= ABOUT THIS EXERCISE =
For the listing that follows, give again exactly the lines from the one with "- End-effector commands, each" to the one with "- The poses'", including both.

START TASK DATA

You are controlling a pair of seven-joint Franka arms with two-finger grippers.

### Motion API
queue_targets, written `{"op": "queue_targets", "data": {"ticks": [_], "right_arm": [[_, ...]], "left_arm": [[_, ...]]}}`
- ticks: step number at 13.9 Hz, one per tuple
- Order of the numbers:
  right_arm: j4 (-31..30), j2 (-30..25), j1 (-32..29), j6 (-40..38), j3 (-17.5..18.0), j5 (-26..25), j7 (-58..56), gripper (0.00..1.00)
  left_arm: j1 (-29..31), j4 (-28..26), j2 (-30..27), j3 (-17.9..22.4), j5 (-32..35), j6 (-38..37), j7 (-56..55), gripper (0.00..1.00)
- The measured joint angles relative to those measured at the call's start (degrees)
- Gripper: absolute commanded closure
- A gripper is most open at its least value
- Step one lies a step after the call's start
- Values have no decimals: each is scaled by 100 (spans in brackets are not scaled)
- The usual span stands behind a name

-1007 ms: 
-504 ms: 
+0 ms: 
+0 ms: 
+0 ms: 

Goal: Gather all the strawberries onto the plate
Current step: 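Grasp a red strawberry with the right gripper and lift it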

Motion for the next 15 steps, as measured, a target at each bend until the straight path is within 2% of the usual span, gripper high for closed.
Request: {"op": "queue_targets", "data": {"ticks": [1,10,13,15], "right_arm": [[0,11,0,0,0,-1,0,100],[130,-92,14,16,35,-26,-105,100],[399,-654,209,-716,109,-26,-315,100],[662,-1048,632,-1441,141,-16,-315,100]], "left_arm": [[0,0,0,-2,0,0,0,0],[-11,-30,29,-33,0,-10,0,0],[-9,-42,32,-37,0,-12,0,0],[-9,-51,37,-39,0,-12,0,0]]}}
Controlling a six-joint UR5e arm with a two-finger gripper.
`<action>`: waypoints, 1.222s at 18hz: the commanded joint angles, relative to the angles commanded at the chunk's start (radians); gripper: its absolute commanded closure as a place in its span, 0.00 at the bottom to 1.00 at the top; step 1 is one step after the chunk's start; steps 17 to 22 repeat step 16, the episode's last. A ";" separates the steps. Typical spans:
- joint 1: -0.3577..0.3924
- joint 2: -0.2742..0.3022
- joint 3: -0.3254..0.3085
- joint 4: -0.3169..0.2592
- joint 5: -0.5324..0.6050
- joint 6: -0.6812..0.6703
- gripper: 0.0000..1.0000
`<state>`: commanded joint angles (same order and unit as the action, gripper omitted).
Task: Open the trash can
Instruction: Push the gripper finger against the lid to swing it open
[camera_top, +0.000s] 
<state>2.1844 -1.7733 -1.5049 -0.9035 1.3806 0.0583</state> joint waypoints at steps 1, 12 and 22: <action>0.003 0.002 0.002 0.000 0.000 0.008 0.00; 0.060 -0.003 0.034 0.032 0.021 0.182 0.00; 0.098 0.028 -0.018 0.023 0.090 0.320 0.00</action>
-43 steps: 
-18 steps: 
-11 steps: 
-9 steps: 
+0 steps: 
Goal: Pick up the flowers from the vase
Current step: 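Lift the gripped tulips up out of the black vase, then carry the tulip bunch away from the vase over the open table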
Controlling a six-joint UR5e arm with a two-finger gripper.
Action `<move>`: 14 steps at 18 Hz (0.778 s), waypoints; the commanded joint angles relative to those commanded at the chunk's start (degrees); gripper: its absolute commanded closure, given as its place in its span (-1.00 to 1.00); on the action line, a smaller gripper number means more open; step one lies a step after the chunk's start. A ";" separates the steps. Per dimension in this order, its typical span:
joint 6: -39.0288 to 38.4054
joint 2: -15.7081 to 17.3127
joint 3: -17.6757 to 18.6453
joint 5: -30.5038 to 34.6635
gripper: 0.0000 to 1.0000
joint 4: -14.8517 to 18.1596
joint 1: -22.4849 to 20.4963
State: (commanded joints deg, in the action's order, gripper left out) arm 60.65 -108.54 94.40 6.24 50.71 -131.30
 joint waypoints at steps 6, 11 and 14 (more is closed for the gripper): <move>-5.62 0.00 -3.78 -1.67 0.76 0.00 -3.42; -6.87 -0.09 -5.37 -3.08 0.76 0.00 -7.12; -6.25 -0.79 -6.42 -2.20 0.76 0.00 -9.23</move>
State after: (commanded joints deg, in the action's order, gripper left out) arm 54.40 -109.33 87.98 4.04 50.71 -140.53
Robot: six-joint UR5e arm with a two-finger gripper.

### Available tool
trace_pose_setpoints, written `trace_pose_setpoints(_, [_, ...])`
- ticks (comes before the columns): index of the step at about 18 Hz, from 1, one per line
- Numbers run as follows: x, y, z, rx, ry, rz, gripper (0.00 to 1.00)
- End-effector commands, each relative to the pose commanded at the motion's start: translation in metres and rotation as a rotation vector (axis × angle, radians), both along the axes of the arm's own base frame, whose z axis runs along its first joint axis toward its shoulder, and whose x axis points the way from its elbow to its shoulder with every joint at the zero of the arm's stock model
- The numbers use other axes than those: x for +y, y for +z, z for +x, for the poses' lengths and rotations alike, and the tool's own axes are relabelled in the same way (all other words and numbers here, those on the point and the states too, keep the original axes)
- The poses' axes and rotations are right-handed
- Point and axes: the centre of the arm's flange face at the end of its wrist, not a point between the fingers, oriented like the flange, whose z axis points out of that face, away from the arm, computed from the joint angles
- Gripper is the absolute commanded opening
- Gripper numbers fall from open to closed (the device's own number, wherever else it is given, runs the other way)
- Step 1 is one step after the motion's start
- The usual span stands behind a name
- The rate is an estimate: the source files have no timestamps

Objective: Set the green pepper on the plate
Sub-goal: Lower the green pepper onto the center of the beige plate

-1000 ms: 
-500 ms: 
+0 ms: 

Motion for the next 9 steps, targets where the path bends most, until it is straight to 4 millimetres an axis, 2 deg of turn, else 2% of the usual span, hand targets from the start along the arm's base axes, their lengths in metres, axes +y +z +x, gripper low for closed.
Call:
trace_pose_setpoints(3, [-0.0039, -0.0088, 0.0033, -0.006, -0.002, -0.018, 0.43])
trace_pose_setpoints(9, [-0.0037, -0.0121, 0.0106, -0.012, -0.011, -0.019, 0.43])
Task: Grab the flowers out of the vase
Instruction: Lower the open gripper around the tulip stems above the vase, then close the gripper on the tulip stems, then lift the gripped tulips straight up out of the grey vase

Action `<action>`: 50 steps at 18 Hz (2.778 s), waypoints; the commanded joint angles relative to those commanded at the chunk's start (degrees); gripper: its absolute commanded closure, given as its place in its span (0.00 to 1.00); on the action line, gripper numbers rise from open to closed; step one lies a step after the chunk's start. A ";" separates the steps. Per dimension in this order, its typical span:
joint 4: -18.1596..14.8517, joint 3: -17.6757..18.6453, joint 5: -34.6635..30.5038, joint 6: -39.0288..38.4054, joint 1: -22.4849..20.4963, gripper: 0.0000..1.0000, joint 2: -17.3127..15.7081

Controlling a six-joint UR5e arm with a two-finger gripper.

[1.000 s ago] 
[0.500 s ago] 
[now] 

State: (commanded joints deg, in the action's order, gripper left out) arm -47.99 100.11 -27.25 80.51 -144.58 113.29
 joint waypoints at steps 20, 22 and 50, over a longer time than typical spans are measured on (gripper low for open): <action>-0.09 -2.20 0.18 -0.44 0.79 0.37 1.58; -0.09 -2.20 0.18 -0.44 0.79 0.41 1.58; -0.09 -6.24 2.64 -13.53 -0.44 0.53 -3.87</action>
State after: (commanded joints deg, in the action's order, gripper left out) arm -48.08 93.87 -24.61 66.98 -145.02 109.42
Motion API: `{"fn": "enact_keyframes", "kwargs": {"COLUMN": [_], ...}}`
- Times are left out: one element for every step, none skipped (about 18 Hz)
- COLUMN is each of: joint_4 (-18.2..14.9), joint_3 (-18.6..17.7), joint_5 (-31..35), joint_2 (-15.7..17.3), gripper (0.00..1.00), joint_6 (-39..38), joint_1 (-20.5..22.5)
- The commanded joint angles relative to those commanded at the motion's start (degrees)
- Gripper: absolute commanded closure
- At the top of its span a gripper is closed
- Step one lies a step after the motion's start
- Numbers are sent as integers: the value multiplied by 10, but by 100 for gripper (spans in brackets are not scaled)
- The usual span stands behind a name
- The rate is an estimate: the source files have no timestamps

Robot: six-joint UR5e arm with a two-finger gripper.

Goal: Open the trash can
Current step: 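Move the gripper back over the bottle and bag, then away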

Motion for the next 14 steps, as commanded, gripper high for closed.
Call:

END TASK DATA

= ANSWER SECTION =
- End-effector commands, each relative to the pose commanded at the motion's start: translation in metres and rotation as a rotation vector (axis × angle, radians), both along the axes of the arm's own base frame, whose z axis runs along its first joint axis toward its shoulder, and whose x axis points the way from its elbow to its shoulder with every joint at the zero of the arm's stock model
- The numbers use other axes than those: x for +y, y for +z, z for +x, for the poses' lengths and rotations alike, and the tool's own axes are relabelled in the same way (all other words and numbers here, those on the point and the states too, keep the original axes)
- The poses' axes and rotations are right-handed

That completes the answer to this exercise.